Lily Golestan, born Leyli Taqvi Shirazi on 13 July 1944 in Tehran, stands as one of the most influential cultural figures in contemporary Iran. Known primarily as a translator, gallery founder, cultural activist, and intellectual voice, she is also a living bridge between Iran’s modern literary heritage and its post-revolutionary artistic struggles. As the daughter of the renowned writer and filmmaker Ebrahim Golestan and the educator Fakhri Golestan, the sister of photojournalist Kaveh Golestan, and the mother of filmmaker Mani Haghighi, Lily Golestan belongs to one of the most important intellectual families in modern Iranian history.
Yet her identity has never been merely inherited. Through translation, public engagement, art patronage, and cultural resistance, she has carved an independent path—often in direct tension with patriarchal authority, political repression, and generational trauma.

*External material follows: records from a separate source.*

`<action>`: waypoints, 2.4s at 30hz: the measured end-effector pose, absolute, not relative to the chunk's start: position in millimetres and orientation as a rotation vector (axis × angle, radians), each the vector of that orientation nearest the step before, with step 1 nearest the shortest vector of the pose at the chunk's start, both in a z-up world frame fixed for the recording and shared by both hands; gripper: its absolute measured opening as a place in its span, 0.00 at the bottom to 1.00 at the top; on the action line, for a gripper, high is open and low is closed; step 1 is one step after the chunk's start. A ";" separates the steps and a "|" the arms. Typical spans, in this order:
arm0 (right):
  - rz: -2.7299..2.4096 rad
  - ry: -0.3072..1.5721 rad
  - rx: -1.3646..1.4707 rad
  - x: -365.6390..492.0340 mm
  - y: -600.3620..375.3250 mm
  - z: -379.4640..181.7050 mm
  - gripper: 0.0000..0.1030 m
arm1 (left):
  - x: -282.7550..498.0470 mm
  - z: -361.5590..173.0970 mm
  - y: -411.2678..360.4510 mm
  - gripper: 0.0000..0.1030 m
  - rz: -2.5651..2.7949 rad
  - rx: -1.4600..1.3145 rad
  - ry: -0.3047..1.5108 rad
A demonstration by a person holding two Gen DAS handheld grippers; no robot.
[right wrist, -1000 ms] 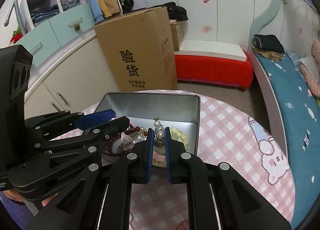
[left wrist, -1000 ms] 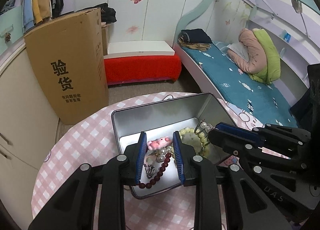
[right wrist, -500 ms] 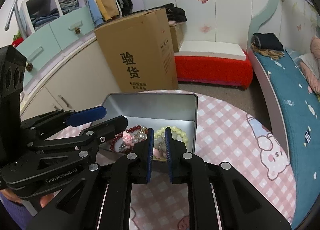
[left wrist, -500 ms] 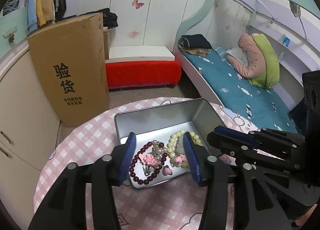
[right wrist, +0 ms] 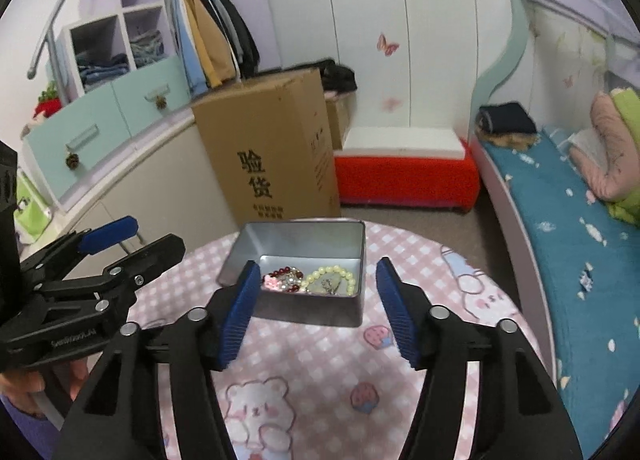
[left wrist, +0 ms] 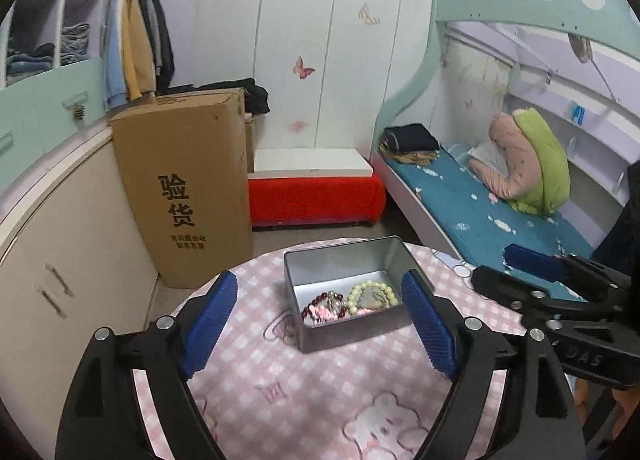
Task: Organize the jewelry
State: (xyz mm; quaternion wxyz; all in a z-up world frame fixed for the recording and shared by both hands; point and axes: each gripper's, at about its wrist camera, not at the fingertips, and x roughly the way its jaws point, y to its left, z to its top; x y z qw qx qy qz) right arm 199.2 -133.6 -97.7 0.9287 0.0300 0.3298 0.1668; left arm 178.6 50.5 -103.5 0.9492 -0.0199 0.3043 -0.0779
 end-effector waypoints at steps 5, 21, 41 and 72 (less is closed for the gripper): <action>0.338 0.601 0.030 150.7 -132.2 -68.4 0.67 | 134.5 -79.7 51.3 0.80 -0.150 -0.065 0.561; 0.324 0.414 0.014 33.2 -139.5 -7.1 0.72 | 16.2 -23.0 33.4 0.89 -0.085 0.000 0.340; 0.254 0.263 0.002 -22.5 -148.4 22.7 0.78 | -35.3 6.7 22.2 0.89 -0.030 0.034 0.163; 0.244 0.262 0.029 -17.0 -153.2 18.4 0.82 | -26.1 3.7 19.2 0.93 -0.026 0.031 0.150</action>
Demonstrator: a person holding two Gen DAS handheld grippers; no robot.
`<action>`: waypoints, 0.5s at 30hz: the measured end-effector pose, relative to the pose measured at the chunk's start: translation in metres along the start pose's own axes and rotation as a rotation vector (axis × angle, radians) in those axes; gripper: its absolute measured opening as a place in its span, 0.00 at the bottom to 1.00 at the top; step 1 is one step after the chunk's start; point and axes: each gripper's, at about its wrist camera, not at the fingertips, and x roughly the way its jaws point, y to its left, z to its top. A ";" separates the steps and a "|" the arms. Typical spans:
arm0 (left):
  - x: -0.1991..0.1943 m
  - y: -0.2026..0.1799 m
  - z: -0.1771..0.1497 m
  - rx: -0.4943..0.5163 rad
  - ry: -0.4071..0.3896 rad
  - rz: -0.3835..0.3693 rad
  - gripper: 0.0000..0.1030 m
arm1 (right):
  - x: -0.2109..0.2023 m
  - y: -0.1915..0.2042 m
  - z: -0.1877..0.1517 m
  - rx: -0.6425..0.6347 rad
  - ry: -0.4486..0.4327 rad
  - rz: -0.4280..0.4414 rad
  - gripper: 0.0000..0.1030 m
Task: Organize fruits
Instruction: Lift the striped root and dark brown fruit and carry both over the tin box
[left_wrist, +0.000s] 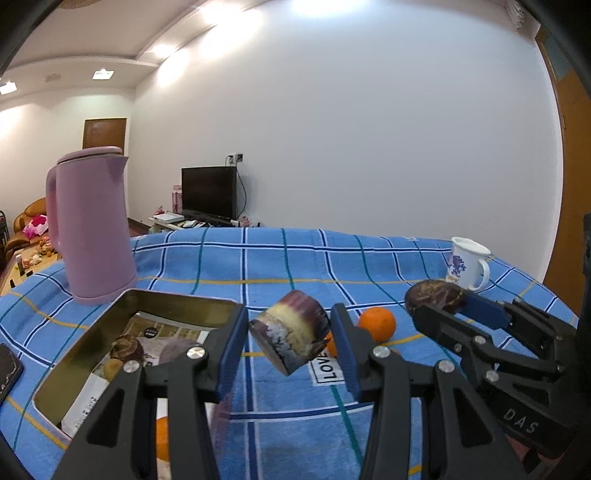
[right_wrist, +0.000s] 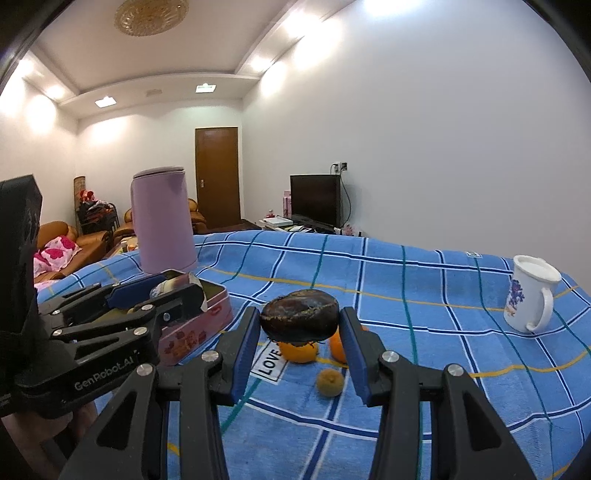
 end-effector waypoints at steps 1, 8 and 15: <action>0.000 0.002 0.000 -0.004 0.001 0.002 0.46 | 0.001 0.002 0.000 -0.003 0.001 0.004 0.45; -0.003 0.018 -0.001 -0.024 0.005 0.026 0.46 | 0.006 0.013 0.002 -0.012 0.008 0.021 0.45; -0.006 0.035 -0.002 -0.048 0.013 0.051 0.46 | 0.012 0.029 0.002 -0.033 0.017 0.051 0.45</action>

Family Background and Political Roots
Lily Golestan was born into a household deeply immersed in politics, literature, and modernist thought. Her father, Ebrahim Golestan, was not only a major literary modernist but also a politically engaged intellectual associated with the Tudeh Party of Iran, Iran’s Marxist political movement. Her mother, Fakhri Golestan, was a progressive schoolteacher equally involved in political activism.